Suspensão de ONGs ameaça 13º salário no Dieese


Por João Villaverde | De Brasília

Claudio Belli/Valor/Claudio Belli/ValorClemente Lúcio, diretor do Dieese: corte de convênio com Pasta do Trabalho leva entidade a pedir empréstimo às centrais sindicais para cobrir despesa trabalhista 

A suspensão unilateral de todos os convênios mantidos pelo governo federal e organizações não governamentais (ONGs) atingiu em cheio o Departamento Intersindical de Estatística e Estudos Socioeconômicos (Dieese).

Com pouco mais de R$ 7 milhões em convênios com o governo, em especial com o Ministério do Trabalho, e outros R$ 3 milhões que estavam em negociação avançada, o Dieese ficou, da noite para o dia, sem R$ 10 milhões que esperava ter em seu caixa entre outubro e dezembro. Segundo o diretor-técnico do Dieese, Clemente Ganz Lúcio, a instituição está na “antessala de uma enorme crise econômica” – a mais grave em 56 anos de vida.

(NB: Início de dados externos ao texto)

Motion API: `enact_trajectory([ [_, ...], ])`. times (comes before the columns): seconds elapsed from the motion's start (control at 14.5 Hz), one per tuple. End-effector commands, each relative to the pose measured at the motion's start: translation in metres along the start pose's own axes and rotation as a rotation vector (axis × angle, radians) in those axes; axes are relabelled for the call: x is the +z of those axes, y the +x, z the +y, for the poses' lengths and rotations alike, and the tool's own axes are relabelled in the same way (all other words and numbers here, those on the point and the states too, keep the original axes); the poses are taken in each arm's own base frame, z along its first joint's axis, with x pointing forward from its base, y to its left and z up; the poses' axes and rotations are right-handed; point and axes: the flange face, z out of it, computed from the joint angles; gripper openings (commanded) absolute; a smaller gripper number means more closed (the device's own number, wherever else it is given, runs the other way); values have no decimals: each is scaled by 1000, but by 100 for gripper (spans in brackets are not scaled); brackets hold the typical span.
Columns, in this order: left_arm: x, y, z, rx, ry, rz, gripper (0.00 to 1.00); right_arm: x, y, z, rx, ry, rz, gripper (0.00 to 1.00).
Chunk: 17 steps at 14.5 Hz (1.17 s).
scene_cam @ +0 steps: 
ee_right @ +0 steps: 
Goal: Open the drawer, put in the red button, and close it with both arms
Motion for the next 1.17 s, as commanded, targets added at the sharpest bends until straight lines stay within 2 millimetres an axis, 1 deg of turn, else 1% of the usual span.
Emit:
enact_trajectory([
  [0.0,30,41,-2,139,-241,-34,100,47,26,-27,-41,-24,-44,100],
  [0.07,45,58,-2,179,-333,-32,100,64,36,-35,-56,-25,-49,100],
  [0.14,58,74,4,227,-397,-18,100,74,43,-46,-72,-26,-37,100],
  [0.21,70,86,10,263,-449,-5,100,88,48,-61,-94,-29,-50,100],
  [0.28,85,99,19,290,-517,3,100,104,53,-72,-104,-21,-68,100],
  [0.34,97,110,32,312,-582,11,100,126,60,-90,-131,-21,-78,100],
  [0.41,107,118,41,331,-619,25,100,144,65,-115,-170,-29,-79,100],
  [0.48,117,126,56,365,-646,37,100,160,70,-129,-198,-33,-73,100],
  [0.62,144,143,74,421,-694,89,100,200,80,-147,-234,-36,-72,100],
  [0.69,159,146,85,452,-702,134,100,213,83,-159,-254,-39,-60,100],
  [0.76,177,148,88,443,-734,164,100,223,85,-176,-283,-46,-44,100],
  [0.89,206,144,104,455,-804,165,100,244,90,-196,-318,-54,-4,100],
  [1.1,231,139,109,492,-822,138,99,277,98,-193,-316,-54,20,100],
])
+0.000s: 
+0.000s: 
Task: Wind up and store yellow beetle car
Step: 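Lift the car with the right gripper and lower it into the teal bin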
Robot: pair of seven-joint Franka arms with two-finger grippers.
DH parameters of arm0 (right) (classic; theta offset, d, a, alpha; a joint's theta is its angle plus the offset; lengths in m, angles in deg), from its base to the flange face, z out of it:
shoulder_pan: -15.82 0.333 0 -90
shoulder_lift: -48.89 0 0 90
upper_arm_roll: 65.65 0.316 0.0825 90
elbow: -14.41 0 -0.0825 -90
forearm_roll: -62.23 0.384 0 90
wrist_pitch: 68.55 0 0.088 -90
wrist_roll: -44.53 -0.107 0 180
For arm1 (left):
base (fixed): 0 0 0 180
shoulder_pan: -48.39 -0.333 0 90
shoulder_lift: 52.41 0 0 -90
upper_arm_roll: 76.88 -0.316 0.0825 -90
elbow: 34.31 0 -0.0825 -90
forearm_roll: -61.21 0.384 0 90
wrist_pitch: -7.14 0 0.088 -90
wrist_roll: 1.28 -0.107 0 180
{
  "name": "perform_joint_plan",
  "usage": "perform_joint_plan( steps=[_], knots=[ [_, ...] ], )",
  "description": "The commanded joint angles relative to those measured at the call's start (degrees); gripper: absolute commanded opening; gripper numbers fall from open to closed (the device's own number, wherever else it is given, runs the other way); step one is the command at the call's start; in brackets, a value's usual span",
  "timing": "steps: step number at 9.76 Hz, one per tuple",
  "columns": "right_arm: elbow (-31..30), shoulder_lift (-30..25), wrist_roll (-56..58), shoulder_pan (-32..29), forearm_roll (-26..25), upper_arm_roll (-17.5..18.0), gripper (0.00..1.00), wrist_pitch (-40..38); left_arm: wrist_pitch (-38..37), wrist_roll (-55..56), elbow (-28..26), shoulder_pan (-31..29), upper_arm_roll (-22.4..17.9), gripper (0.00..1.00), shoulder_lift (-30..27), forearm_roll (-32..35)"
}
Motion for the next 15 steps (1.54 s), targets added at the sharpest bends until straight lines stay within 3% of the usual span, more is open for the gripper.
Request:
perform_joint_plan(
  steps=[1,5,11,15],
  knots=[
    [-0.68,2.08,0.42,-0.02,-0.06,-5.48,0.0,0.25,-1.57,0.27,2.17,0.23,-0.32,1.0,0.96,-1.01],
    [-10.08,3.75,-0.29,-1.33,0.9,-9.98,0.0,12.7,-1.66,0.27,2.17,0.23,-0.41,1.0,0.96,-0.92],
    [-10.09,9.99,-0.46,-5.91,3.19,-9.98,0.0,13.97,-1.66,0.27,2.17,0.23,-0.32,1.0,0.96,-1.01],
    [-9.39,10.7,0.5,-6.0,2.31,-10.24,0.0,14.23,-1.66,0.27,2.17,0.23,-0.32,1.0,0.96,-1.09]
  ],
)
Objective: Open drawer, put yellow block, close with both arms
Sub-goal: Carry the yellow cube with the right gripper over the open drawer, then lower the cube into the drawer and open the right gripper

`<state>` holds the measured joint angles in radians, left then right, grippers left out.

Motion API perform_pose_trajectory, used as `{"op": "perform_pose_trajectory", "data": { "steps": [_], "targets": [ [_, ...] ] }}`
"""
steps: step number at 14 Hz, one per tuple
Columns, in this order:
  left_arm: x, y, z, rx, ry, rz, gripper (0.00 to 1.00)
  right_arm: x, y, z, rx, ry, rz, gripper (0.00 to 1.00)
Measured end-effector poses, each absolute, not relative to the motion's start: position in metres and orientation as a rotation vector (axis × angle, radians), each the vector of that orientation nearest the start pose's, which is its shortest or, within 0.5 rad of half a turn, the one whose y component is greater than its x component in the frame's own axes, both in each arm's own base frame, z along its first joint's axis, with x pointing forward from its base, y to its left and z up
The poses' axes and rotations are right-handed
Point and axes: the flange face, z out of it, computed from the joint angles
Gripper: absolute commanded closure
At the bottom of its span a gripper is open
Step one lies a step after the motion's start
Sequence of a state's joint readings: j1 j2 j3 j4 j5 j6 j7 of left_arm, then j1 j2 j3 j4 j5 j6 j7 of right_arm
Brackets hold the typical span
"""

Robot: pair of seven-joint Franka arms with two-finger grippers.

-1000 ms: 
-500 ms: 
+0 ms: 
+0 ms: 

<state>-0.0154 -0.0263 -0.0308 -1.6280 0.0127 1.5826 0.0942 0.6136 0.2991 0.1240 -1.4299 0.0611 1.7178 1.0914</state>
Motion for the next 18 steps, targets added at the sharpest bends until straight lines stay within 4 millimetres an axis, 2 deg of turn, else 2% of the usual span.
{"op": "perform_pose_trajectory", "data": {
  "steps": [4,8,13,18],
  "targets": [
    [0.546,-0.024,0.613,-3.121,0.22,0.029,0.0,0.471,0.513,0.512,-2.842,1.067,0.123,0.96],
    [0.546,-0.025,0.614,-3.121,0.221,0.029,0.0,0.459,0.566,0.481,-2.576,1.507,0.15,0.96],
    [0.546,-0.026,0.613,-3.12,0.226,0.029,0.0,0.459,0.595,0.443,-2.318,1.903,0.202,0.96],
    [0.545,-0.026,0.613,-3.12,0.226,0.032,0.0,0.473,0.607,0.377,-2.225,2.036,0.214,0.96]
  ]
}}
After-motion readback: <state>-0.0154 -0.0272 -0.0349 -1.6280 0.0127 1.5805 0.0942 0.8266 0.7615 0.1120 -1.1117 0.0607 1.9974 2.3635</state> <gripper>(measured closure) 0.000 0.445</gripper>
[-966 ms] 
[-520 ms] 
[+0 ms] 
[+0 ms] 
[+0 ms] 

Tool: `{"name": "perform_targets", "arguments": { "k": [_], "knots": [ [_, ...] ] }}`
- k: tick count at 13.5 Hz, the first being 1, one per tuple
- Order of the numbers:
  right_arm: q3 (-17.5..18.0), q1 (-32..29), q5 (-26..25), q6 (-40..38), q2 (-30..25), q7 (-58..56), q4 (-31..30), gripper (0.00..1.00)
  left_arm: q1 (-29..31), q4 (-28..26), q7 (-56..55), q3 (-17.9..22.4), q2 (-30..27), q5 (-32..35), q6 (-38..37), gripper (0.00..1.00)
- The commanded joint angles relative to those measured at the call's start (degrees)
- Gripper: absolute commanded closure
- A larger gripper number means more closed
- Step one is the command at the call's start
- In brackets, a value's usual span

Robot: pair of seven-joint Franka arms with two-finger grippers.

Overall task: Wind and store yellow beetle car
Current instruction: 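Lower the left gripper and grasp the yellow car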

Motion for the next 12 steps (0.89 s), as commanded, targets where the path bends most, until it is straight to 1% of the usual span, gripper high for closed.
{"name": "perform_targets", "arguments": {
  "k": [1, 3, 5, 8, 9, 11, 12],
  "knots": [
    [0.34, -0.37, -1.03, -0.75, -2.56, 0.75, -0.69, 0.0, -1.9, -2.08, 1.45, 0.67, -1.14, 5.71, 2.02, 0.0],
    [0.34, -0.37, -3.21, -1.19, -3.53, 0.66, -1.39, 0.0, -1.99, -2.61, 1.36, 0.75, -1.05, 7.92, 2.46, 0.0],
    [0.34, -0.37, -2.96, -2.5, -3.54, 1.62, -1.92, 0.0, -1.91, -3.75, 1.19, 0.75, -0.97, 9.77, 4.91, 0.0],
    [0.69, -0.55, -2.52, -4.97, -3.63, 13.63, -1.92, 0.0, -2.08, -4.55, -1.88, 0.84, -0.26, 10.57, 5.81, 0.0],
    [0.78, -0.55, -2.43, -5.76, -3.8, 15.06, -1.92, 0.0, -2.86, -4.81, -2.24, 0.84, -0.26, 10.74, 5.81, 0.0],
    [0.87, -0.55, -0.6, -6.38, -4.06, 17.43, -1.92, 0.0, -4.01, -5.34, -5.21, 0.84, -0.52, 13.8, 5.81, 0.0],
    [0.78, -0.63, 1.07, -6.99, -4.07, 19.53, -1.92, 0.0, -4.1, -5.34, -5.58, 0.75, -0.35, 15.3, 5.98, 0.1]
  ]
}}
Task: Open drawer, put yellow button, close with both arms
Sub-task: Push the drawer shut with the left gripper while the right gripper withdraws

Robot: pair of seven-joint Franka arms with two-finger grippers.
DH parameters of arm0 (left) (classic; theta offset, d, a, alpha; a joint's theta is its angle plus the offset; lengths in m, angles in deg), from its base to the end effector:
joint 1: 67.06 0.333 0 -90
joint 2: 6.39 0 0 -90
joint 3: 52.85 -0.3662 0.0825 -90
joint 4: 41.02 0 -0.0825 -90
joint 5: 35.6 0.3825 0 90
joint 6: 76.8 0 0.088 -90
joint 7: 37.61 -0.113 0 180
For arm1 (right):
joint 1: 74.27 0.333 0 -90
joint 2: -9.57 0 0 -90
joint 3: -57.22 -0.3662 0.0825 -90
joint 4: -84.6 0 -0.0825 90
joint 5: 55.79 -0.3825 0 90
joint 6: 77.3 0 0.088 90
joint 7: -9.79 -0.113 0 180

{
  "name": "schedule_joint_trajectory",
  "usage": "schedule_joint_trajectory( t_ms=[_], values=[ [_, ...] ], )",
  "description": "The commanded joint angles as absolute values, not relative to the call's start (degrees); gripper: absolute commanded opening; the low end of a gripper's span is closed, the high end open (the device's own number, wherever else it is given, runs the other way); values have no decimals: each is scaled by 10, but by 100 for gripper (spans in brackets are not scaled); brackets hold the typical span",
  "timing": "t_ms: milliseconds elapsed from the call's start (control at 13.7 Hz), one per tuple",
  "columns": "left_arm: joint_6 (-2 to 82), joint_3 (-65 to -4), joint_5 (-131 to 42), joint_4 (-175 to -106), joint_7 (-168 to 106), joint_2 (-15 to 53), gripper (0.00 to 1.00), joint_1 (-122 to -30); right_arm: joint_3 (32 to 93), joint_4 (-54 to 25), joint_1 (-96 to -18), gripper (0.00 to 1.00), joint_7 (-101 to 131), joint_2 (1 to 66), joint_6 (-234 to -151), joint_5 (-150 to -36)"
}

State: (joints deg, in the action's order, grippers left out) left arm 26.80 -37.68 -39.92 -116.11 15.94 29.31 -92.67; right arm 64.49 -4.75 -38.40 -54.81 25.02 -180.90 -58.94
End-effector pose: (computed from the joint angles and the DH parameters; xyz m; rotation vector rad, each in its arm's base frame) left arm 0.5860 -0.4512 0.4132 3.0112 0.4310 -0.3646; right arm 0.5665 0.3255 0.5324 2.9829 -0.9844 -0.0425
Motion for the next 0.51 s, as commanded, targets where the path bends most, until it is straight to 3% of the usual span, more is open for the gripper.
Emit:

Criado e mantido pelo movimento sindical, o Dieese tem o equivalente a um terço de seu orçamento anual de R$ 30 milhões sustentado por contratos com o setor público – tendo o governo federal como a principal fonte de receita dentre as três esferas de governo. Com uma estrutura de 80 postos de trabalho (entre subseções do Dieese nos sindicatos e sedes regionais) espalhados em 17 Estados, o Dieese está diante da curiosa possibilidade de acumular passivo trabalhista com seus 290 funcionários.

Isso ocorre devido à necessidade imediata de obter R$ 1 milhão para o pagamento do 13º salário de seu pessoal, dinheiro que o Dieese esperava utilizar dos recursos que receberia dos convênios com o governo Dilma Rousseff. Suspensos desde outubro, na esteira da crise desencadeada no Ministério do Esporte, os convênios do governo com as ONGs podem não ser retomados em dezembro. Diante da emergência, o Dieese reuniu ontem seu conselho político para definir um aporte extraordinário com seus mantenedores – as centrais sindicais e os cerca de 700 sindicatos associados à entidade.

O acordo fechado com as sete centrais sindicais envolve o empréstimo-ponte de R$ 1 milhão para cobrir as despesas trabalhistas. Contribuirão as seis centrais reconhecidas pelo Ministério do Trabalho, isto é, que recebem anualmente uma parcela do imposto sindical pago por todos os trabalhadores formais brasileiros. São elas: Central Única dos Trabalhadores (CUT), Força Sindical, União Geral dos Trabalhadores (UGT), Central dos Trabalhadores e Trabalhadoras do Brasil (CTB), Nova Central Sindical de Trabalhadores (NCST) e Central Geral de Trabalhadores do Brasil (CGTB). Além delas, a Conlutas, central ligada ao PSTU e que não recebe o imposto sindical, também participará.

As seis centrais embolsaram, ao longo deste ano, cerca de R$ 120 milhões oriundos do imposto sindical. Além das centrais, a direção do Dieese deve buscar os maiores sindicatos dentre os 700 associados – nesta lista estão o Sindicato dos Metalúrgicos do ABC, filiado à CUT, e o Sindicato dos Metalúrgicos de Curitiba, ligado à Força Sindical.

“Estamos com um déficit orçamentário gravíssimo”, afirmou Lúcio ao Valor, para quem o diálogo do Dieese com o governo ocorrerá apenas após a liberação dos recursos para os convênios com ONGs, e será centrado na defesa de um marco regulatório para o trabalho das ONGs. “O governo fez uma medida extrema, que foi penalizar organizações que mantêm convênios importantes com o setor público, há duas ou três décadas, como é nosso caso, devido à má utilização de recursos por parte de uma minoria”, disse o diretor-técnico do Dieese.

O mais recente fruto de um dos convênios entre o governo e o Dieese foi o estudo sobre a rotatividade no mercado de trabalho divulgado na semana em cerimônia conduzida pelo ministro do Trabalho, Carlos Lupi, na sede do ministério em Brasília.

O principal e mais tradicional trabalho da instituição, a mensal Pesquisa de Emprego e Desemprego (PED), está sendo mantido “no limite do orçamento”, afirmou Lúcio. Realizada desde 1985 em São Paulo, a PED é colhida e trabalhada mensalmente em diferentes capitais – cada uma fecha um convênio individual com a respectiva sede regional do Dieese – e depois consolidada nacionalmente, num convênio com o Ministério do Trabalho.

“Mesmo sem dinheiro, não podemos parar a PED”, afirmou Lúcio. “É a única série histórica ininterrupta do mercado de trabalho brasileiro, se pararmos a pesquisa jogamos quase 30 anos de dados no lixo, porque estatística não pode ser descontinuada”.